I saw the Moynihans and Calhouns and Davises dash away in bigger, shinier cars. The families who parked trailers near the bridge or at the river headed out behind them. They raced past our winding lane in Jeeps and pickups, quivering tarp stretched over the beds as tires whisked up gravel. With hindquarters up, Mr. Johnson’s German shepherds howled in his yard across the street. Then came Mr. Murphy’s Cadillac onto our leafy block, down rural roads landmarked only by a few silos and windmills. He met me on the porch.
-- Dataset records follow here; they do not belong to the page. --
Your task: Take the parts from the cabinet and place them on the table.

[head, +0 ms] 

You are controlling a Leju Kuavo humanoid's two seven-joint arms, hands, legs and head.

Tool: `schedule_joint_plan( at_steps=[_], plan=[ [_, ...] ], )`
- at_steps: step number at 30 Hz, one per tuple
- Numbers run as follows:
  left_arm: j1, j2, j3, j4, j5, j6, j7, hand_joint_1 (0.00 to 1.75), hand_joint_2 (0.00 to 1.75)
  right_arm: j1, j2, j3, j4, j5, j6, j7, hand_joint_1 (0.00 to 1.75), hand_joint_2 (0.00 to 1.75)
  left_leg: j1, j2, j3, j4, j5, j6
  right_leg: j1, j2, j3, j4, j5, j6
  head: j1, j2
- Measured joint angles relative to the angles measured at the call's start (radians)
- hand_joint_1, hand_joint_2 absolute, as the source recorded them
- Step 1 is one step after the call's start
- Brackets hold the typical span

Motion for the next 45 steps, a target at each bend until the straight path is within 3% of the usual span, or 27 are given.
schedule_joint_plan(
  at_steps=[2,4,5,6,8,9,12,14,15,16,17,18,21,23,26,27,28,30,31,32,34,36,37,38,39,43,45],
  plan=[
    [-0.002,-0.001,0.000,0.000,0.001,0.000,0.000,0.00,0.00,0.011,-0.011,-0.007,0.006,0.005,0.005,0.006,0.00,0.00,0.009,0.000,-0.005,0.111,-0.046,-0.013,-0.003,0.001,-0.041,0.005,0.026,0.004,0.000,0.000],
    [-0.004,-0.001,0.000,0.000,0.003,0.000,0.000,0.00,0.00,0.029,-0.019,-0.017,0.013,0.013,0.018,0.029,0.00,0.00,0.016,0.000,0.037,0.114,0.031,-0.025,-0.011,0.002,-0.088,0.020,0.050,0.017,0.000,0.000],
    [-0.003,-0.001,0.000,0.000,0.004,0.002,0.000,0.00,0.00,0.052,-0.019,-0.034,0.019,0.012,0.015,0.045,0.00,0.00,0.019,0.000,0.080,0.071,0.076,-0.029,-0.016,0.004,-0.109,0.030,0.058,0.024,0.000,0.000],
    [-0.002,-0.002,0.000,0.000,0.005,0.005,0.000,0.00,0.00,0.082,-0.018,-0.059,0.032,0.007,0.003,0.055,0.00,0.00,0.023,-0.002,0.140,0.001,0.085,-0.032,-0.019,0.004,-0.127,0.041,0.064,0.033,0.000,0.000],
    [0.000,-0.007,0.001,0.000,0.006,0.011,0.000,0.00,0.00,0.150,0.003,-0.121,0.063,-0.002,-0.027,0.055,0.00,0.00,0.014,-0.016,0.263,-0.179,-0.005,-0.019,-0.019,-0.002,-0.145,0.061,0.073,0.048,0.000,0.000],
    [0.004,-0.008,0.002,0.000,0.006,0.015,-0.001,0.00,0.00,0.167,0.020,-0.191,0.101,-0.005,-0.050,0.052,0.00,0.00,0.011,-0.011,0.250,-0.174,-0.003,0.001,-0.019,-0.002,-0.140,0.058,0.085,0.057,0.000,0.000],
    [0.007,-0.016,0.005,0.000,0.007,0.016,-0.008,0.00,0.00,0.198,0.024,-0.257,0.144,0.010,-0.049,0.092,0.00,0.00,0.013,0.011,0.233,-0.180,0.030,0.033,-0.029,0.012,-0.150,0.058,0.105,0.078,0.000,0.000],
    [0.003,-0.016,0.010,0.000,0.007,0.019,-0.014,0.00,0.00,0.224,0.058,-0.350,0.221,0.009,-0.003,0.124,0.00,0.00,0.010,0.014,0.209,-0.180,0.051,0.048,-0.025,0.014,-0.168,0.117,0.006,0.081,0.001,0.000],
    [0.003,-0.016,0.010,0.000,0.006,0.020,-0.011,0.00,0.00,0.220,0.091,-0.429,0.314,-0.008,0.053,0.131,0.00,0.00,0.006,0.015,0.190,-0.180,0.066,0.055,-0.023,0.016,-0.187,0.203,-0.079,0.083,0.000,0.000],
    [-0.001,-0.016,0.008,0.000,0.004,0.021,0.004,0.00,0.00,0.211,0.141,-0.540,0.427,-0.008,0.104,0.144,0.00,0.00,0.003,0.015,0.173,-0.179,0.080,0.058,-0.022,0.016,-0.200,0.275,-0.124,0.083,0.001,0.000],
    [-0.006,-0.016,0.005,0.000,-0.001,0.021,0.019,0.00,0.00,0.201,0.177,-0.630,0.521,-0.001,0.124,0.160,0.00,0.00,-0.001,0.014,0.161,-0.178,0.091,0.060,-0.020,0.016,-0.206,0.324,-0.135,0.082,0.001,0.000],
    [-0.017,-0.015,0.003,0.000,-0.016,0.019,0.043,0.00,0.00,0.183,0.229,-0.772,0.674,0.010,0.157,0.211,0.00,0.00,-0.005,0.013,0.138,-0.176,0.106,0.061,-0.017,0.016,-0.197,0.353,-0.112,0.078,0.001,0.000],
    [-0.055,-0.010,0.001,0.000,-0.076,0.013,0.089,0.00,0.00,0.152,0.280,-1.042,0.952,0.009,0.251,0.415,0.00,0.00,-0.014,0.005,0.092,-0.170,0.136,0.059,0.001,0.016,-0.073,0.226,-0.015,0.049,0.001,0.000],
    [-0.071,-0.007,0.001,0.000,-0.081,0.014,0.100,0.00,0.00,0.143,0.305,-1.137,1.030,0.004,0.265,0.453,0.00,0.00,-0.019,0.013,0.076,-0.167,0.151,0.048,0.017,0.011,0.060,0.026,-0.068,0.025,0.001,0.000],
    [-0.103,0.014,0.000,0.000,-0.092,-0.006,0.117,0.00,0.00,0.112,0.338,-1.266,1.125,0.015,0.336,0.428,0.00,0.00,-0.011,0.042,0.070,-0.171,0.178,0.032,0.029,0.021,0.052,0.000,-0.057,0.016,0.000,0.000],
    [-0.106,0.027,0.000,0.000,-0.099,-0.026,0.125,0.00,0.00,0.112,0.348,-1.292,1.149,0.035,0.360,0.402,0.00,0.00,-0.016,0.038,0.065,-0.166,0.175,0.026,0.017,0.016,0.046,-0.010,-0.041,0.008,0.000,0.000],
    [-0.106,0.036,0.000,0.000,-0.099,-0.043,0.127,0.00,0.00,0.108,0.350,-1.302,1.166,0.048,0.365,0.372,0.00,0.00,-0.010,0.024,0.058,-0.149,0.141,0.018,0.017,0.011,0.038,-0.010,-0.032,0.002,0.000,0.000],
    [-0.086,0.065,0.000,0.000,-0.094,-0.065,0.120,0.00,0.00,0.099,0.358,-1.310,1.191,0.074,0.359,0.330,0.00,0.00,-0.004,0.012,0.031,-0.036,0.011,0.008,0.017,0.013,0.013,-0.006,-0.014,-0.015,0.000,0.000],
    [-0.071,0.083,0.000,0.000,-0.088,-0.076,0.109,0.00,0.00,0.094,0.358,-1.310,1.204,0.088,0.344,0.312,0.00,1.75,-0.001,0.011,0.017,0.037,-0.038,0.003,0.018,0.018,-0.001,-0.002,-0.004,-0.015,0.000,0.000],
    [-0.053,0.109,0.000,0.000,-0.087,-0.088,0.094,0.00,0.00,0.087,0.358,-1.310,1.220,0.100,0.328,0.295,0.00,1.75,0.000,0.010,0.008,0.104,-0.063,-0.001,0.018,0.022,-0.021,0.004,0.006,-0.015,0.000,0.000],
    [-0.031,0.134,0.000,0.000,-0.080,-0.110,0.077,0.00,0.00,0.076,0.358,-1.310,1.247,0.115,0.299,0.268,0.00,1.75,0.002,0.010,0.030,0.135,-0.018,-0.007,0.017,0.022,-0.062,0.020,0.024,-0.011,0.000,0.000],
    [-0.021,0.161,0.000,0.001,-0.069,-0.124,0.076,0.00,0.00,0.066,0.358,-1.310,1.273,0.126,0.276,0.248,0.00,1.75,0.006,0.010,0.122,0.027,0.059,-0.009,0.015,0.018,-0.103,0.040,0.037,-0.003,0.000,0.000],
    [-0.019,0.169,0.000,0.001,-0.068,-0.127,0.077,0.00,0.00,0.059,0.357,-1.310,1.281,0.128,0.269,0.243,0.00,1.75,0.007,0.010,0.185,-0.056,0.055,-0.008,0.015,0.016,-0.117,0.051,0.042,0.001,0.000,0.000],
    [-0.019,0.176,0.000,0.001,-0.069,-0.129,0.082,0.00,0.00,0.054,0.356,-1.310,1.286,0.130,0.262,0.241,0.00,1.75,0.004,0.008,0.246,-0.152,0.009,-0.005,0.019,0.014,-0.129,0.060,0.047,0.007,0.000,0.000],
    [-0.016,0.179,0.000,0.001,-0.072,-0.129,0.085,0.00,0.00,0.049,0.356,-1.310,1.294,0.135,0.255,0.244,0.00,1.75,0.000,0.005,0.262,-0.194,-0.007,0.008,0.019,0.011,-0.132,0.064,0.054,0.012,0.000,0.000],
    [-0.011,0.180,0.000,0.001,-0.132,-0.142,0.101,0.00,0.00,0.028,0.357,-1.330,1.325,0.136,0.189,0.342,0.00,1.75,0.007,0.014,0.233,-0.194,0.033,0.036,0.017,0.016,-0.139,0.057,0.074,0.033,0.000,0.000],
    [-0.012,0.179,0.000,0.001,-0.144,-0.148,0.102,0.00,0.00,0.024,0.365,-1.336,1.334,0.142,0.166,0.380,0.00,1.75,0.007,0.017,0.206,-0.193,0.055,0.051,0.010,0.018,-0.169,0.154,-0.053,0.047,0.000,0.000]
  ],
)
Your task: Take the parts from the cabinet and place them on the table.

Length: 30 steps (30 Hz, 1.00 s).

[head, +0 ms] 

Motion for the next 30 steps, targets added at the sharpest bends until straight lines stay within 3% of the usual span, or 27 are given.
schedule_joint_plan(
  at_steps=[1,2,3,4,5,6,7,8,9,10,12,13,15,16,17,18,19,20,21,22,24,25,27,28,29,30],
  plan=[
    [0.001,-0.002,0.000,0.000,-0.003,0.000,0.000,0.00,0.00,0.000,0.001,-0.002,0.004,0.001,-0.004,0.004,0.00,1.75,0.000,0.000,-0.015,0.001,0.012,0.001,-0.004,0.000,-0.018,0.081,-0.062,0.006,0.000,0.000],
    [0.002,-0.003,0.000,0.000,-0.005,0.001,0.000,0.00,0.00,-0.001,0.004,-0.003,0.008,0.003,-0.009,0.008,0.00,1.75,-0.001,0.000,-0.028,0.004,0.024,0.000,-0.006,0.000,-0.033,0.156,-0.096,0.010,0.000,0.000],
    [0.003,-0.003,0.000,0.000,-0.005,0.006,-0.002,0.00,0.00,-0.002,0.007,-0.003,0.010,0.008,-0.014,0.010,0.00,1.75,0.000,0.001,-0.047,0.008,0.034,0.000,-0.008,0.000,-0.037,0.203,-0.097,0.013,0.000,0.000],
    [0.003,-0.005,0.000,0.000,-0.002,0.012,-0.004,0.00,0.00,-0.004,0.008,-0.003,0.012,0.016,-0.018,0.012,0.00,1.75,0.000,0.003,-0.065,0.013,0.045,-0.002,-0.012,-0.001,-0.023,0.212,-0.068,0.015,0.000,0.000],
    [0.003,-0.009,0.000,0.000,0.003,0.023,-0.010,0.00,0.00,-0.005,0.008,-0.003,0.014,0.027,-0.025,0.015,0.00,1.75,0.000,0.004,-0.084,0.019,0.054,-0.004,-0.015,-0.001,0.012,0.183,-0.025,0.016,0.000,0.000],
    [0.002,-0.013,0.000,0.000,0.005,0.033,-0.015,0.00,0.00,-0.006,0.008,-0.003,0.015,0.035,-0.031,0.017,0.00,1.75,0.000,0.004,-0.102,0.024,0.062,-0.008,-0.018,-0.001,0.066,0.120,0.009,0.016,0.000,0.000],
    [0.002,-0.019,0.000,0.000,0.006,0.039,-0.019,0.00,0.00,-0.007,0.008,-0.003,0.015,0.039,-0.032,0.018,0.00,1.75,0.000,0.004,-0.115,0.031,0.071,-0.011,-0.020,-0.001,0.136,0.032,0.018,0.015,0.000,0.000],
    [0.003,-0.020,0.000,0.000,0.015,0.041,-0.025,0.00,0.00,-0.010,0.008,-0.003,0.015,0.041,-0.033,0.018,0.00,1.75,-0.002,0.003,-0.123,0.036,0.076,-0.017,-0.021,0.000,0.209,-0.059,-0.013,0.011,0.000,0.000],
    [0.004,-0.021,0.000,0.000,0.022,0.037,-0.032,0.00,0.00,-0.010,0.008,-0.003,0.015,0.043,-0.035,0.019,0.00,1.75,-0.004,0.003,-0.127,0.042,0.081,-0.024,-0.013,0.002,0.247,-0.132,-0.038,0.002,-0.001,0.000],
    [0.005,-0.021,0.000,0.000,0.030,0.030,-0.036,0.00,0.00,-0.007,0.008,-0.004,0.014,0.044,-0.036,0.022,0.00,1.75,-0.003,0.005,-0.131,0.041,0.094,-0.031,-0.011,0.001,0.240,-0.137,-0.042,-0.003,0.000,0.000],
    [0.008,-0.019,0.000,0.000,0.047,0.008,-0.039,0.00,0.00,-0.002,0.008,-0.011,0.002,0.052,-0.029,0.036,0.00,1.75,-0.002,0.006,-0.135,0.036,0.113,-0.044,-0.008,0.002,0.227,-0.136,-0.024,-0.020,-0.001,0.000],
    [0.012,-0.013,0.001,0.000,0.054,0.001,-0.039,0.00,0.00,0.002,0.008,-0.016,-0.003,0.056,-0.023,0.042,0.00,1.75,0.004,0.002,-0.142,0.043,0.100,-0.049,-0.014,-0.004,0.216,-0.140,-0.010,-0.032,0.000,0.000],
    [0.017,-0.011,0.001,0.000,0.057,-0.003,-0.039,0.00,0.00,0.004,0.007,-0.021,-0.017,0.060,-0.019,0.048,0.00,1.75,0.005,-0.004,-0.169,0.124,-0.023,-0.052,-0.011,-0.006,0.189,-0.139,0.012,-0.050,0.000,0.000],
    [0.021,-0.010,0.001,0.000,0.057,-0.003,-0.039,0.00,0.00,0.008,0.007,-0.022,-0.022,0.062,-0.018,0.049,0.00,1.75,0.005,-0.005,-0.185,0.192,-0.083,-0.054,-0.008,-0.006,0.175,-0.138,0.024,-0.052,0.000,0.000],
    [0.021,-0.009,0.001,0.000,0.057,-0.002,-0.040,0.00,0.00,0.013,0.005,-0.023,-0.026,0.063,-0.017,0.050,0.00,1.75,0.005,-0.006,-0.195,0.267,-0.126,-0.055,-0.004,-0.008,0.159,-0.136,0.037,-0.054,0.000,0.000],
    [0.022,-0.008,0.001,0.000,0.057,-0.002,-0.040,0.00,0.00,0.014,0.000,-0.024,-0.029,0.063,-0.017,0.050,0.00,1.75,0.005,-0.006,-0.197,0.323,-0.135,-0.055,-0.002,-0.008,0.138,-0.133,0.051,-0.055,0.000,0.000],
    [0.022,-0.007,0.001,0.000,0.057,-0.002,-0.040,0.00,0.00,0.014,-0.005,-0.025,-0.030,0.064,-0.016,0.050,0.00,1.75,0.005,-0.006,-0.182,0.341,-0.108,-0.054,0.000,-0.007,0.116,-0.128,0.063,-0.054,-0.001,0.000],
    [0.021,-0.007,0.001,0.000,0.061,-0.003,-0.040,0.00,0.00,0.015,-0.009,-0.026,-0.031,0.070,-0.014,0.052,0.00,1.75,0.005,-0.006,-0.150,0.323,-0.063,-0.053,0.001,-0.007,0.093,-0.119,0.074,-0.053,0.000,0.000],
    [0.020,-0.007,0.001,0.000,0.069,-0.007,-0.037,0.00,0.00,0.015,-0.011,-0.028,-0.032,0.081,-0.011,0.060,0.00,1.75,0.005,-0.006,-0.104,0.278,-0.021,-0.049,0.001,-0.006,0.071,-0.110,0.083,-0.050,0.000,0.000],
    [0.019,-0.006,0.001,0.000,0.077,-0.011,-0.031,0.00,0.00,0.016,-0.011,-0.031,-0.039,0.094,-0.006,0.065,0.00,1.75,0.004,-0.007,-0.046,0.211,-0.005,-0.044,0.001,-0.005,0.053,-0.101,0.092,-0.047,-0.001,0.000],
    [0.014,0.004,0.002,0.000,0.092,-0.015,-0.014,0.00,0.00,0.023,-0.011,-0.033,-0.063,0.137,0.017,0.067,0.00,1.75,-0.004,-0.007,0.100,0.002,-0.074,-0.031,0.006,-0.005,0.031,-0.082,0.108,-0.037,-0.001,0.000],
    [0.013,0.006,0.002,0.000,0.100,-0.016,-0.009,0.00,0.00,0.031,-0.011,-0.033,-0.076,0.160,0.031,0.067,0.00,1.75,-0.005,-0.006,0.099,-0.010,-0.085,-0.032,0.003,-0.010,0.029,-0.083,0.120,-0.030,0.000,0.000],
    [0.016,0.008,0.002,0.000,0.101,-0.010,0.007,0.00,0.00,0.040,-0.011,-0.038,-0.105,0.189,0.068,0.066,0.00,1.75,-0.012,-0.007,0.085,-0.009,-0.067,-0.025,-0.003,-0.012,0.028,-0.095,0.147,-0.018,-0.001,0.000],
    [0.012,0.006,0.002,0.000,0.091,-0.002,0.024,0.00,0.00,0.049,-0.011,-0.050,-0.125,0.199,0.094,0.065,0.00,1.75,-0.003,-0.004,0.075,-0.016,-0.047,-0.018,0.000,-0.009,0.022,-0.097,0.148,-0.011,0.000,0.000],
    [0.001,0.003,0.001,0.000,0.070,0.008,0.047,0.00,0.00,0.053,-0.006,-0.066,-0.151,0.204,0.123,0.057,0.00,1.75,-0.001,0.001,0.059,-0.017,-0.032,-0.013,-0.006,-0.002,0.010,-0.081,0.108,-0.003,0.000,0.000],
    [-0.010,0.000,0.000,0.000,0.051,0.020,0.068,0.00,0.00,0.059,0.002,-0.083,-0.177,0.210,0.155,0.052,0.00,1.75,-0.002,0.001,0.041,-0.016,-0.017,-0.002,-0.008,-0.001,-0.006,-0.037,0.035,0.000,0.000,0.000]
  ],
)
“Heard there was supposed to be a little birthday party today,” he said. Mama swooshed him inside, hugged him tight, and gave one last peek out to the coming storm. The worry on her face slacked down.
I saw two bags he carried: Carson Pirie Scott and Kroger. A checkered derby covered his head. Sprinkles dotted his tan trench coat. His umbrella was taller than me. It was our birthdays, so me and Summer already had on good shoes and socks. Our faces and knees were oiled. By now, it was automatic to flaunt our best manners and forward our best faces for Mr. Murphy’s stops. We were maturing, and we wanted to.
Turned out Mr. Murphy had not noticed we were maturing. But at least the wild-haired, brown doll in a long cream box came with a certificate, not a little orange sticker like everything Mama gave us. I helped my sister pull out the doll. It stood up to our knees. The tiny feet stuck to a round display base with glitter on the edge. We touched her handmade taffeta and chiffon dress, ivory barrettes, and real pearls in her ears. Her sudden place in the china cabinet brought out chipped dishes, to be put away in the attic.